■ **Task to complete**
Only an exact, complete copy of the listing will serve as the answer.

■ **Dataset excerpt**
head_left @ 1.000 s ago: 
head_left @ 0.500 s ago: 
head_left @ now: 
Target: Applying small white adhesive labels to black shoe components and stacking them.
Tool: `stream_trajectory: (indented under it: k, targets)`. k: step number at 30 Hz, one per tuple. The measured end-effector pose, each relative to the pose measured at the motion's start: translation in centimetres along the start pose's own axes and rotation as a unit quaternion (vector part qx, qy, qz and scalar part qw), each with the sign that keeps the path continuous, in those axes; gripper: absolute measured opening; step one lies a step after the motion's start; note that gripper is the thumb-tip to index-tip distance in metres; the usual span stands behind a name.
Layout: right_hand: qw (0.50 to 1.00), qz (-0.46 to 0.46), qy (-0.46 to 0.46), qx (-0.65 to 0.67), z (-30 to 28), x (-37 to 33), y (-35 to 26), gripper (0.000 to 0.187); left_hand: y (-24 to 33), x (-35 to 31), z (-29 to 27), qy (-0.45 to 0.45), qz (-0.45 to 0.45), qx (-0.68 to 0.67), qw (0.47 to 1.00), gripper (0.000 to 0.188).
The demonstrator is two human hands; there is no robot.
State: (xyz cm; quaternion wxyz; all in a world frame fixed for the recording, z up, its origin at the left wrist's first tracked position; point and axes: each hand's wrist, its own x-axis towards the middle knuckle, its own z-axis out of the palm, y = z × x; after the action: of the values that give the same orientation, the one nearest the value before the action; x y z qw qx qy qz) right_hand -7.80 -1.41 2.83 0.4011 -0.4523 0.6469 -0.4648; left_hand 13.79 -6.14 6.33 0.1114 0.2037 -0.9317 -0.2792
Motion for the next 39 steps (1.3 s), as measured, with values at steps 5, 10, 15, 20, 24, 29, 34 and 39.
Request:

■ **Solution**
head_left @ 1.000 s ago: 
head_left @ 0.500 s ago: 
head_left @ now: 
Target: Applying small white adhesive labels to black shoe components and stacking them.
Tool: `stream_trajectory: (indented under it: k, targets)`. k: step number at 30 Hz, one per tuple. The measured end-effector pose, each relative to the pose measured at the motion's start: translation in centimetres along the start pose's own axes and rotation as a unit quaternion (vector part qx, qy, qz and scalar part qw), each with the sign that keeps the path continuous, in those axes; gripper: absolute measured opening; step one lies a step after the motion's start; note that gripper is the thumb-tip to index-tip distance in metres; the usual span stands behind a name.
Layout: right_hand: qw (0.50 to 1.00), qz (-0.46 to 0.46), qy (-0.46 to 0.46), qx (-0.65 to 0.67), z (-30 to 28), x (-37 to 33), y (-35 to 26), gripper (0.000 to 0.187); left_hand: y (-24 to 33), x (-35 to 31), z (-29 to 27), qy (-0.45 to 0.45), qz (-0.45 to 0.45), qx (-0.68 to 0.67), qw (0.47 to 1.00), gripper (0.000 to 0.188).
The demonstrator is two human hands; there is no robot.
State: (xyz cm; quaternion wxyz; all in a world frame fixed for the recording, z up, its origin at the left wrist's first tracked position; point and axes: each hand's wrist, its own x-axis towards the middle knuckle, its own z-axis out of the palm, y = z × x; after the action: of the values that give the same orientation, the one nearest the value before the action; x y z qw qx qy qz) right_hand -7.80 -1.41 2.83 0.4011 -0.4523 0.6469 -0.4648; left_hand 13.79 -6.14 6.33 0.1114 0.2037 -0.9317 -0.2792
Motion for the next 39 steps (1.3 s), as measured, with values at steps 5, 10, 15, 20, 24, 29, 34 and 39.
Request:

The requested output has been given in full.